When this  American pinup was published in 1910, the United States was the world's leading cotton producer. Through our nationalistic lens we continue to view cotton as a distinctly American product.



Empire of Cotton: A Global History by Sven Beckert has changed my view.

Cotton grows in the world's hot climates.
Different soils and weather conditions produce different qualities.

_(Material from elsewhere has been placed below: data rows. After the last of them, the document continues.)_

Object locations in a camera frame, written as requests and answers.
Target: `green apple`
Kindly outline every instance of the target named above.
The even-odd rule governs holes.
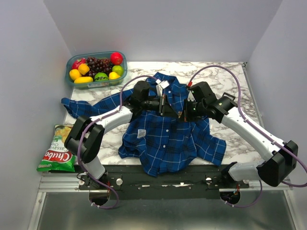
[[[95,75],[95,81],[107,81],[109,77],[105,73],[97,73]]]
[[[121,76],[124,73],[124,68],[122,66],[113,66],[112,71]]]

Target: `gray wall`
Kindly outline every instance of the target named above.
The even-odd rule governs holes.
[[[73,55],[247,61],[282,0],[44,0]]]
[[[40,174],[36,168],[62,123],[70,53],[40,0],[0,8],[0,229],[27,229]]]
[[[307,163],[307,1],[284,0],[248,61],[248,75],[265,127],[299,145]],[[300,165],[291,174],[304,184]],[[300,213],[307,226],[307,188],[295,189]]]

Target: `red apple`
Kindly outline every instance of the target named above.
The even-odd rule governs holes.
[[[81,64],[85,64],[86,63],[86,59],[85,58],[81,58],[76,60],[73,65],[72,65],[72,69],[78,69],[79,65]]]
[[[119,52],[114,52],[113,54],[111,54],[111,62],[114,65],[120,65],[123,61],[123,56],[119,53]]]

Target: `black metal frame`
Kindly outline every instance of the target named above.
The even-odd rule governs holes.
[[[153,177],[146,174],[141,165],[105,165],[108,174],[102,180],[105,183],[110,182],[121,200],[220,199],[219,189],[236,189],[237,184],[240,188],[249,188],[249,185],[242,181],[225,181],[221,171],[226,167],[227,165],[190,165],[176,173],[168,172]],[[122,179],[122,185],[116,184],[118,178]],[[81,190],[105,189],[89,180],[87,175],[82,176],[82,179],[85,184],[79,186]],[[110,194],[110,199],[116,199],[113,193]]]

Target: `chip bag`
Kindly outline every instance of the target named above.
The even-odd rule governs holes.
[[[71,131],[70,125],[55,126],[55,134],[50,148],[45,153],[37,171],[63,170],[74,172],[75,156],[64,147],[65,140]]]

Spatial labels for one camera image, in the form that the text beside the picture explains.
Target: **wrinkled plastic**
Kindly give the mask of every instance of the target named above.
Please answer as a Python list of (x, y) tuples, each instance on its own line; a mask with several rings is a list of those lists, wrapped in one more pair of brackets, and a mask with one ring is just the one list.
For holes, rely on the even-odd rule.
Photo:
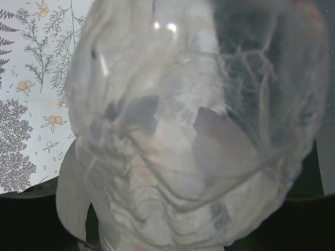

 The book, which recently shared the 2015 Bancroft Prize in history, is described by the publisher:
"The empire of cotton was, from the beginning, a fulcrum of constant global struggle between slaves and planters, merchants and statesmen, workers and factory owners. Beckert makes clear how these forces ushered in the world of modern capitalism, including the vast wealth and disturbing inequalities that are with us today. The result is a book as unsettling as it is enlightening: a book that brilliantly weaves together the story of cotton with how the present global world came to exist."

The book is a 600-plus pages of popular history combined with academic theory (heavy on the theory.) Beckert, co-chair of the Program on the Study of Capitalism at Harvard University, shows us cotton's dominant role in international trade and in the industrial revolution.

Enslaved cotton workers at a 
Southern plantation about 1860.
From the Robin Stanford Collection at the Library of Congress

The information that impressed me most was cotton's connection to slavery. I knew, of course, that slaves in the Americas produced much of the world supply before the Civil War, but I did not realize that cotton was the commodity that motivated African slave traders to capture and sell human beings. Africans were not looking for gold. Cotton was the medium of exchange.

Slave traders with women captives.
Painting by Alphonse Lévy about 1875.
Collection of the Musee des Arts Africains et Oceaniens

As the publisher notes, the book is disturbing and unsettling. It's also must-reading for textile historians. Those who long for the good-ole days of American cotton dominance should read it too. 

Nostalgia fades with each chapter.


Cotton arriving at a mill in Fresno, Texas,
about 1900

Cotton Spinner in Cherryville, North Carolina.
Photo by Lewis Hine, 
Collection at the Library of Congress, about 1910

Among the notes I made are lists of various words for the plant and its fiber. Many European languages use a variation of the Arabic qutun.

Arabic: qutun
French: coton
English: cotton
Spanish: algodon (perhaps from al qutun?)
Portuguese: algodão
Dutch: katoen
Italian: cotone

But the Germans have their own word  Baumwolle, literally tree-wool.

Another etymology: Beckert traces our word Muslin to the Kurdish word for Mosul, a place too much in the news about Iraq lately.